Post-Montgomery till the present Civil Law (Amendment) Act 2020, there has also been a spate of cases involving informed consent both in the English and Singapore courts. Generally, in cases where the risks are not material, the courts have found for the defendants, the converse also being true. Doctors now have to tailor advice to the particular and peculiar features of each patient. The English court affirmed this assiduously in Webster (2017)10 where the court found the doctor's failure to advise a patient with a nursing degree appropriately, especially so when she had many unusual features in her pregnancy. It was submitted that the patient was not induced just before her due date and was allowed to go post-term with many adverse features complicating her pregnancy, namely low-lying placenta, head circumference being more than abdominal circumference, polyhydramnios, and the fetus being small for gestational age. The child later suffered from cerebral palsy.

The final question

Is the Civil Law (Amendment) Act Section 37 a complete mirror image encompassing all the case laws as pronounced by the English and Singapore courts?

The medical community has been issued with a medical advisory from law firm Drew & Napier11 following the passing and enactment of the new Civil Law (Amendment) Act. Although the advisory is certainly welcomed, scholarly and useful, it is perhaps pertinent to look for the slight differences and the ways we try to improve with the passing of this new law:

  1. Bolitho's test of logic was previously decided by the judge. The Singapore law has thrown this test of logic back for medical professionals to decide in the new Section 37(5). This is perhaps as it should be.
  2. While the decisions reached in the Modified Montgomery test in Hii Chii Kok are intact, the new Act also allows for anybody with the legal capacity to make medical decisions on behalf of a mentally incapacitated patient similar powers of patient autonomy in the new Section 37(6).
  3. The Bolam-Bolitho test is still good law and retained insofar as diagnosis and treatment of patients are concerned.
  4. A mention at the end of the Bill holds that the new law will not involve any extra financial expenditure. The Ministry of Health Workgroup on the Singapore Medical Council (SMC) disciplinary process has called for the creation of a Legal Advisory Unit to improve legal resources to the Complaints Committee and Disciplinary Tribunals, together with the establishment of an in-house Prosecution Unit to conduct prosecution on behalf of SMC instead of making use of private law firms.
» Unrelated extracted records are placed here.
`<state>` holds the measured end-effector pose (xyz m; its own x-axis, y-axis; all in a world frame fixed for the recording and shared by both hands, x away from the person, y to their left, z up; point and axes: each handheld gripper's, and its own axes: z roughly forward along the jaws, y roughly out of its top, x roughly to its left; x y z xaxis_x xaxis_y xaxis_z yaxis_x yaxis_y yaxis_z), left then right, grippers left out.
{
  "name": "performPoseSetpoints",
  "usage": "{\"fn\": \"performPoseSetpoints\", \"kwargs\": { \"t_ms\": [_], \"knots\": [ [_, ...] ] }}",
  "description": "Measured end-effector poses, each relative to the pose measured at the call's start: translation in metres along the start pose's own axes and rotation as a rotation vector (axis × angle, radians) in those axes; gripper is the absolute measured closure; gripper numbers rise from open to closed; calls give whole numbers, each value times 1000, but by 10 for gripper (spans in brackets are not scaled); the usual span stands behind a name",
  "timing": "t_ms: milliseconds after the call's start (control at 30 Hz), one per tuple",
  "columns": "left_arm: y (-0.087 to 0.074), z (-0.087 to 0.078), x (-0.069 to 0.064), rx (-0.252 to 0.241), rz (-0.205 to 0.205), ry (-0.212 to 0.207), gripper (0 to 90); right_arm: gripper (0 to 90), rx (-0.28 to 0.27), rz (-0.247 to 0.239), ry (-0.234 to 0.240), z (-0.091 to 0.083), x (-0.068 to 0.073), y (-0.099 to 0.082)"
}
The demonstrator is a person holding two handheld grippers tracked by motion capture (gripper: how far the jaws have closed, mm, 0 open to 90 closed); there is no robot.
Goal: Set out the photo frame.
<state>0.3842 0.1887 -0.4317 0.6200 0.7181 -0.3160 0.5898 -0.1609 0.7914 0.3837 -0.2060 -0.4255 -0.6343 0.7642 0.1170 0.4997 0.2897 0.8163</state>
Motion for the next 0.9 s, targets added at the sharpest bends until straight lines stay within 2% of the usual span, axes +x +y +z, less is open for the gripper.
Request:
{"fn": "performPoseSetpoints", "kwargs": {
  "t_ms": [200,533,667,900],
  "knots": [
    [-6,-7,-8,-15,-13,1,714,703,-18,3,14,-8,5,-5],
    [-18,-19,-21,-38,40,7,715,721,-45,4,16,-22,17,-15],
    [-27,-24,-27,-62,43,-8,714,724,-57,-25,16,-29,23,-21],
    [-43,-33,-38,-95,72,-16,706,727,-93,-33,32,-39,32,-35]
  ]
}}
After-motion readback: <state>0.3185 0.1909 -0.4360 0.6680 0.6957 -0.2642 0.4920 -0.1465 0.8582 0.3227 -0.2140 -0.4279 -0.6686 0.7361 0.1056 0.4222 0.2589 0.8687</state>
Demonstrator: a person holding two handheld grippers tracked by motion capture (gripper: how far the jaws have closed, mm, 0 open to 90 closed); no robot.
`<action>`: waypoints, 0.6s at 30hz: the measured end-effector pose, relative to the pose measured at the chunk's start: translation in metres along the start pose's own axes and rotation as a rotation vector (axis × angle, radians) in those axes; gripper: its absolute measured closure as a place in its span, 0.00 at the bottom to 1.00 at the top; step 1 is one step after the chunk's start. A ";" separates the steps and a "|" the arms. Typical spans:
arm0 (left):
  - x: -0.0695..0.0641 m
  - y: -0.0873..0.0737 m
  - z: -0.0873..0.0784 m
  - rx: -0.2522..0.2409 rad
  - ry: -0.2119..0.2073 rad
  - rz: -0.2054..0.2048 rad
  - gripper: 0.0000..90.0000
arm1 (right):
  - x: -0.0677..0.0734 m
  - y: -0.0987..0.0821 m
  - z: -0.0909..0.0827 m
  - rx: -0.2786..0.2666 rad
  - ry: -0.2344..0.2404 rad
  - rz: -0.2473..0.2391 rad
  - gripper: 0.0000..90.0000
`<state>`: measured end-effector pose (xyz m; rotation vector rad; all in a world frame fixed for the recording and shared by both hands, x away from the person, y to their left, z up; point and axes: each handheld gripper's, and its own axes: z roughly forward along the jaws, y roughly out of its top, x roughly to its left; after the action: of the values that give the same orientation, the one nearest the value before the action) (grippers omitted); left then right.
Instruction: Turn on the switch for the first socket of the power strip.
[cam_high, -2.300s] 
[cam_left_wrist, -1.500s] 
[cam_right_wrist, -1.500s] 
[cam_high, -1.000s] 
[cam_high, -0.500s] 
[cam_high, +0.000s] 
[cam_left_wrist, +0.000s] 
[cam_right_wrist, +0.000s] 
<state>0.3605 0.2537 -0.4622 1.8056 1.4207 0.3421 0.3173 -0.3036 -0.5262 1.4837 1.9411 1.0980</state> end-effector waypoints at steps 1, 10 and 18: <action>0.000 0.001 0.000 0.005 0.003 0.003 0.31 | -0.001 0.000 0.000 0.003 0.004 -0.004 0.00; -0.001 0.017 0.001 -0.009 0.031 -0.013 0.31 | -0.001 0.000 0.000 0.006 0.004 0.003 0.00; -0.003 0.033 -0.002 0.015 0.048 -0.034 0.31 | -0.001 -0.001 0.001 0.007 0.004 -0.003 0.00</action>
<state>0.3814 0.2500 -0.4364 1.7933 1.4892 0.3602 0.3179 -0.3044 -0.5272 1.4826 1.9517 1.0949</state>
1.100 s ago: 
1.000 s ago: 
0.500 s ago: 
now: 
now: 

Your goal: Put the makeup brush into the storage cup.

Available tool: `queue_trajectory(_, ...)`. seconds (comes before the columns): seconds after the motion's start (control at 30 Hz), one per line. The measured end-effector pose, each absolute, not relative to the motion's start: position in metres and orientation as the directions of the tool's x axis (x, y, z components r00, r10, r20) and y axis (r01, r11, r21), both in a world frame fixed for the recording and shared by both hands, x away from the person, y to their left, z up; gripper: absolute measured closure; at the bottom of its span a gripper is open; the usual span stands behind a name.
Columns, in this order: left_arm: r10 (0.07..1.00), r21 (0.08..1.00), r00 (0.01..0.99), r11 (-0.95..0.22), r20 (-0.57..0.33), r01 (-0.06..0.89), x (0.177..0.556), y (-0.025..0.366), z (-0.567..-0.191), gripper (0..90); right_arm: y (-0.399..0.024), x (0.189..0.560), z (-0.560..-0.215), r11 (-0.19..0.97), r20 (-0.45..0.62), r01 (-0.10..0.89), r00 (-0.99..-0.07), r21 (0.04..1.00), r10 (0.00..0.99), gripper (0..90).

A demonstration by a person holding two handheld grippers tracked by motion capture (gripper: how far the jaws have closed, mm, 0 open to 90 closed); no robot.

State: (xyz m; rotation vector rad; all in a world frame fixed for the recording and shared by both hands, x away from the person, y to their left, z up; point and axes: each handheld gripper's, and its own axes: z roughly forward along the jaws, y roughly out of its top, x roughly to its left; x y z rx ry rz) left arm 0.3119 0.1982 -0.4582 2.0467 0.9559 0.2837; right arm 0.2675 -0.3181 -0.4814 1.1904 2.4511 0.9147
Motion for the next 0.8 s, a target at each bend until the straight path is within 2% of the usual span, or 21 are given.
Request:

Perhaps this may result in some cost savings as well – both for the prosecution (SMC) as well as the doctor being complained of.


Disclaimer: The views expressed in this article are the author's own after reading the Goverment Gazette Bill 33 in early September 2020.


References
  1. Singapore Statutes Online. Government Gazette Bills Supplement No.33. Available at: https://bit.ly/3iI5XBF.
  2. Bolam v Friern Hospital Management Committee [1957] 1 WLR852.
  3. Bolitho v City & Hackney Health Authority [1998] AC232(HL).
  4. Sidaway v Board of Governors of the Bethlem Royal Hospital [1985] AC871(HL).
  5. Wilsher v Essex Area Health Authority [1988] 1 AC 1074(HL).
  6. Rogers v Whitaker [1992] 175 CLR 479.
  7. Chester v Afshar [2004] UKHL 41.
  8. Montgomery v Lanarkshire Health Board [2015] UKSC11.
  9. Hii Chii Kok v Ooi Peng Jin London Lucien [2017] 2 SLR 492.
  10. Webster v Burton Hospitals NHS Foundation ETrust [2017] EWCA Civ62.
  11. Drew & Napier. Overview of the standard of care for medical advice given by healthcare professionals (Civil Law [Amendment] Bill). Available at: https://bit.ly/3gvFWmr.

Lim Ee Koon has been in private practice in anaesthesia since 1987. His interest in medico-legal matters led to his obtaining the LBB(Hons)London. He keeps himself fit by doing long-distance running since his school days and has completed full marathons with creditable timings. However, he is now content with running 25 to 30 km per week.